Women Behind TV One | Susan Henry
Sr. Director, Original Programming and Production
During Women’s History Month, the world highlights the contributions of women throughout history!
At TV One, we are celebrating Black women who have broken down barriers to excel against the odds in their fields, and whose actions have made profound and lasting impacts on American culture. Among the women paving the way and inspiring, uplifting, and empowering Black women, are actually those behind our network.
Join us throughout the month of March, as we pull back the curtain to highlight our own! In Q&A style, learn more about the women who make things happen every day at TV One with their hard work and dedication.
Introducing Susan Henry
What led you to TV One?
It was important for me to be able to create content for a diverse audience. I knew that TV One was in the business of serving Black communities, so it was a natural progression for me to explore opportunities at the network. Being able to tell our stories through our lens and provide a platform for African-American content creators has been an incredibly rewarding experience.
Why is it important for women to have a seat at the table, especially in the entertainment industry?
Our voice has been missing for so long in so many places, and the entertainment industry is no exception. As women, we have consistently been underrepresented, misrepresented, and misunderstood when others try to depict our stories. Although we have shared experiences that many of us can relate to, as women of color, we are not homogeneous. We have rich cultural, relational, and familial stories that are as different as our complexions and those stories deserve to be told in an authentic way. For years, women have been marginalized and kept out of the industry both on and off the screen, but I am hopeful a new crop of creatives–directors, writers, costume designers, actors etc. are continuing to break those barriers.
If you could only pick one, who is the most influential woman you know? And how does she inspire you?

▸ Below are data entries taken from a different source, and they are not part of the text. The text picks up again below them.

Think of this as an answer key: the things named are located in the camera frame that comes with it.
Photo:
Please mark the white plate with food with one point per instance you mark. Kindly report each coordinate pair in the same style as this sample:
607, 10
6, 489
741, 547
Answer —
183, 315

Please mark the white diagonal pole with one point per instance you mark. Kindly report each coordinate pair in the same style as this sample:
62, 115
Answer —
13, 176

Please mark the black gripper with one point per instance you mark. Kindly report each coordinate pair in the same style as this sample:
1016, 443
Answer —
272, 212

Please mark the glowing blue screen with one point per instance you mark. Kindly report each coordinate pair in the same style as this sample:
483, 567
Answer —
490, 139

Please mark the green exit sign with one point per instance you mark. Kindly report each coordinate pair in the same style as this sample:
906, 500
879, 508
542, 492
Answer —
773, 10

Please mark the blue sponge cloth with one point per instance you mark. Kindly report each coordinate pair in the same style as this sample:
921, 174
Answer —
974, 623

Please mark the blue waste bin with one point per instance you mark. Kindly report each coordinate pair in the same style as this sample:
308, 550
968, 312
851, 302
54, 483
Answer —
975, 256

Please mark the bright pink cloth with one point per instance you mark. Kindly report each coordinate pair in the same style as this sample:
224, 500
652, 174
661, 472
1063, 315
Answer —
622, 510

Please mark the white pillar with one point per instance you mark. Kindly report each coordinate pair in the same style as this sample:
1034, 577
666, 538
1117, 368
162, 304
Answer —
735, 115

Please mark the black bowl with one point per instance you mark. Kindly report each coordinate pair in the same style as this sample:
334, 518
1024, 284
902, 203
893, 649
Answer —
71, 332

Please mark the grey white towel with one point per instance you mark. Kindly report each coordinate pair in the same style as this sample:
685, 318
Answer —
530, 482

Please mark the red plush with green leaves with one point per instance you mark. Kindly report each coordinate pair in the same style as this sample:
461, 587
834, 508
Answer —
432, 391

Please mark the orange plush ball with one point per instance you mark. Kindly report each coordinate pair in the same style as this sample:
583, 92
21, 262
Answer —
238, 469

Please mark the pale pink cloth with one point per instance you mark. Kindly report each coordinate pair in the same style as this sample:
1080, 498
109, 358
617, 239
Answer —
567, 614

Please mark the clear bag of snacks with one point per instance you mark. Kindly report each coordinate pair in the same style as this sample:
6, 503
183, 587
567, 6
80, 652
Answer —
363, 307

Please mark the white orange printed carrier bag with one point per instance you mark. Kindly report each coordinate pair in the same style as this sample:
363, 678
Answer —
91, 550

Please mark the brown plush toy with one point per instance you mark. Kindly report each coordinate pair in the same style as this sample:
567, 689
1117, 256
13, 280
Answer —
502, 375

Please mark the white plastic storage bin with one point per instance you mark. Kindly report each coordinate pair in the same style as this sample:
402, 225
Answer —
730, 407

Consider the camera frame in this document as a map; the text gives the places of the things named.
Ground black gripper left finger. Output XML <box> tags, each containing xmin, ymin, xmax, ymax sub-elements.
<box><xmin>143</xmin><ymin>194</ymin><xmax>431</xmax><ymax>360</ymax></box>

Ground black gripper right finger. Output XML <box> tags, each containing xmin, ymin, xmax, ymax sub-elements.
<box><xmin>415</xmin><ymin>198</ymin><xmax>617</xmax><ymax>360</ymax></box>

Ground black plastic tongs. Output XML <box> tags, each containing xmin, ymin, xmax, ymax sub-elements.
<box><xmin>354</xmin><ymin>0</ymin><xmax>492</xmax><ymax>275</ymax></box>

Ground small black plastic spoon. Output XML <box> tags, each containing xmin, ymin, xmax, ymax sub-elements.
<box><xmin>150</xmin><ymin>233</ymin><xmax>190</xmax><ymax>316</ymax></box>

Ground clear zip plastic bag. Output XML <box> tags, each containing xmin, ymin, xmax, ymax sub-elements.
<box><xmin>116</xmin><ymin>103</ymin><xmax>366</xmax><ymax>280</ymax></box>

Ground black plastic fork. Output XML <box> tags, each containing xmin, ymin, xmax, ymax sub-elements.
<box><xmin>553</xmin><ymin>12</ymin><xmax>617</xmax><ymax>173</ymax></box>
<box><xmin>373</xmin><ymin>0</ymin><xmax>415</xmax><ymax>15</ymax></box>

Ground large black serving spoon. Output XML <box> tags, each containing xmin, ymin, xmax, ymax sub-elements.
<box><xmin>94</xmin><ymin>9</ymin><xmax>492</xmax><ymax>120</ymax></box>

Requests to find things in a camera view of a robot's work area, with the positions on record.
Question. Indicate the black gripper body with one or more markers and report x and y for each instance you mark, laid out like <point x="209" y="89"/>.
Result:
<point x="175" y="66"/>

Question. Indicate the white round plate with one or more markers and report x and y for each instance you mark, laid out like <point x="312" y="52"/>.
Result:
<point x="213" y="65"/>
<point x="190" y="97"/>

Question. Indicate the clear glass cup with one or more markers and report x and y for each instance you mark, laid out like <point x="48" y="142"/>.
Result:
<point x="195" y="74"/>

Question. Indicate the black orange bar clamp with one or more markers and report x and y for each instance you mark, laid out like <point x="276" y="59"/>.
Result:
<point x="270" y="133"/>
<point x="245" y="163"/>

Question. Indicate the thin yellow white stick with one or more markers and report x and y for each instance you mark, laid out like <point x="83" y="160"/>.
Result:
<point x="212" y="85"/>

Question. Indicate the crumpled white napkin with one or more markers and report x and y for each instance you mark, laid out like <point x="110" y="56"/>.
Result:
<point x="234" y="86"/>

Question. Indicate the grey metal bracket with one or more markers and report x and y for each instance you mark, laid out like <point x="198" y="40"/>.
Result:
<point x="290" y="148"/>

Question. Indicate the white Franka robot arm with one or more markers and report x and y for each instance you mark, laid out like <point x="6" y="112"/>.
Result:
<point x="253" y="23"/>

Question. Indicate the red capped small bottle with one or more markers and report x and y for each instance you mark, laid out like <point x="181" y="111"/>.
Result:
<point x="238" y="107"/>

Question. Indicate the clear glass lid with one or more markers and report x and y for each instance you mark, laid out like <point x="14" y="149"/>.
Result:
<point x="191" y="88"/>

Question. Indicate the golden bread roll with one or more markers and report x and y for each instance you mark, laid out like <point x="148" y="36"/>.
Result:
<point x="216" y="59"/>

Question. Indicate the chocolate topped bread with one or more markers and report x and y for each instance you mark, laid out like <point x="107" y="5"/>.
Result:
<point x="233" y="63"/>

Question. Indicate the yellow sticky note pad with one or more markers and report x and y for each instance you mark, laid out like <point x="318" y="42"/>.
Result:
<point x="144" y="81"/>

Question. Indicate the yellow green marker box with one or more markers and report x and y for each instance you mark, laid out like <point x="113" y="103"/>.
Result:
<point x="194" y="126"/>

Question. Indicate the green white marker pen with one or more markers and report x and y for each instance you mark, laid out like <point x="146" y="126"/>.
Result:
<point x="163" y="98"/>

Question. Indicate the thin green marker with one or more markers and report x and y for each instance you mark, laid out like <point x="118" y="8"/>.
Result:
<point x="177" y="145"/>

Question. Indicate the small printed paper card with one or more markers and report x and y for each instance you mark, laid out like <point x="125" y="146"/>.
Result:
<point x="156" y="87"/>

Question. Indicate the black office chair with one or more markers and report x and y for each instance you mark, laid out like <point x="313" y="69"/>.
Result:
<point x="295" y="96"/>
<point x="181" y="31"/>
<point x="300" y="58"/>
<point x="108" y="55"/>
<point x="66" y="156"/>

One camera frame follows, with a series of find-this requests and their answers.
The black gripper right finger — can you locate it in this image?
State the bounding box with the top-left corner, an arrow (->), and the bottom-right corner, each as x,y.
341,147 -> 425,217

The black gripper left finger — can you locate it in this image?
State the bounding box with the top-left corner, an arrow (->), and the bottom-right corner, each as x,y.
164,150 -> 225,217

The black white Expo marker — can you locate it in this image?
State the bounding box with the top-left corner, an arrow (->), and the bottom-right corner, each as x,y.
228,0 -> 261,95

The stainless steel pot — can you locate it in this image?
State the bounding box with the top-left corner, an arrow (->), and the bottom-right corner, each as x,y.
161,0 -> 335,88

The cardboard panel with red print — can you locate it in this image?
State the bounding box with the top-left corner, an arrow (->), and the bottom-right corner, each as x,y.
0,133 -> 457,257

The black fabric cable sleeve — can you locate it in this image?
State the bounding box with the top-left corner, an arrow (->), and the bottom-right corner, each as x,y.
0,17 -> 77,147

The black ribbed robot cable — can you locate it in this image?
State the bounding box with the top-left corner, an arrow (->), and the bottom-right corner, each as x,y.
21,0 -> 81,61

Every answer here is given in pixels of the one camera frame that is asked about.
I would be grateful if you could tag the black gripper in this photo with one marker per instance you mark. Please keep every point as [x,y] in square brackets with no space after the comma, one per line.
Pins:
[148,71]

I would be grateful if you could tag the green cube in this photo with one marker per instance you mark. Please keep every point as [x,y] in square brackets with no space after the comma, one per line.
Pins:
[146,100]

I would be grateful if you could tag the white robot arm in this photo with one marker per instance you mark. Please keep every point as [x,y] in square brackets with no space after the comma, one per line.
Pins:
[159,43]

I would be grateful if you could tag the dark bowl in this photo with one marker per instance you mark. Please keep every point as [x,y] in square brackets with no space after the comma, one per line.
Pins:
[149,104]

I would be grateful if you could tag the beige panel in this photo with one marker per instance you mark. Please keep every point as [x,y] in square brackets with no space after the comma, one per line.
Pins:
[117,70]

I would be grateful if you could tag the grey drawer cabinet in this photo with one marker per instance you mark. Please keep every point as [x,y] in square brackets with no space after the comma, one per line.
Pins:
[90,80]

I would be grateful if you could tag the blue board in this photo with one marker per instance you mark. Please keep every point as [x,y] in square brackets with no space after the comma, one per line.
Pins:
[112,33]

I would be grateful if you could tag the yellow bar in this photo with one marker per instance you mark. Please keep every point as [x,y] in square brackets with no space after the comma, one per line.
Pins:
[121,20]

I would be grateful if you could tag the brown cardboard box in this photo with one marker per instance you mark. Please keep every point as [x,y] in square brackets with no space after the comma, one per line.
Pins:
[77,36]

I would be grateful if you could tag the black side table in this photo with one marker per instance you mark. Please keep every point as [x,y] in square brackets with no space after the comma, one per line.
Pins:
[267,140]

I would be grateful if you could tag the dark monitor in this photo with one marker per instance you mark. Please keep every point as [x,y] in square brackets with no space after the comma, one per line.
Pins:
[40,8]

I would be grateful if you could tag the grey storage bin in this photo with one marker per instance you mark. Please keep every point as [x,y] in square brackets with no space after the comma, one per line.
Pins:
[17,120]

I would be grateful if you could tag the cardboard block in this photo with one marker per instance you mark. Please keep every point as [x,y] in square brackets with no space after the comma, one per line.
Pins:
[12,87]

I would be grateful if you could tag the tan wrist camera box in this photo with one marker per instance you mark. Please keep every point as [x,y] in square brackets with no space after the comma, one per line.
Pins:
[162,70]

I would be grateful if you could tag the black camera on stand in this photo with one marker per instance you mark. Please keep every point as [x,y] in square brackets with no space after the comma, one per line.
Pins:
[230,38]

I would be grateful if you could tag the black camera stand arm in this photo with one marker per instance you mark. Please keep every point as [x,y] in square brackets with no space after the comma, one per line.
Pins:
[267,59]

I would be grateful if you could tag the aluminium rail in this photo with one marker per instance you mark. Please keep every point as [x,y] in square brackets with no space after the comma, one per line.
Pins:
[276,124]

I’m blessed to still have my maternal grandmother in my life. She has been an incredible force not only for me, but for the many people who she’s touched along her journey. I’ve watched her overcome incredible obstacles with a grit and determination that would make most men quiver. She taught me to be kind, to care about people, to go after my dreams with aplomb and to be fiercely independent. Most importantly, she taught me to go out into the world and do good. I hope she is proud.
What advice do you have for young women starting out in their careers?
Never be afraid to fail. Failure is not fatal, and it’s often the best teacher. Use those experiences to learn, unlock your potential and level set your expectations–then try again
What legacy would you like to leave?
Tough question since I feel like I’m just starting to live my legacy now, but I hope that I’ve contributed content into the world that’s made it a little bit better than it was before. More than anything, I would like to know that my experience has contributed to the next generation of creatives. That somewhere along the way, I was able to open a door, inspire someone to reach for their dreams, or give them the tools they need to excel in this industry. Our biggest challenge as black women is not only to pass the torch, but to keep it lit.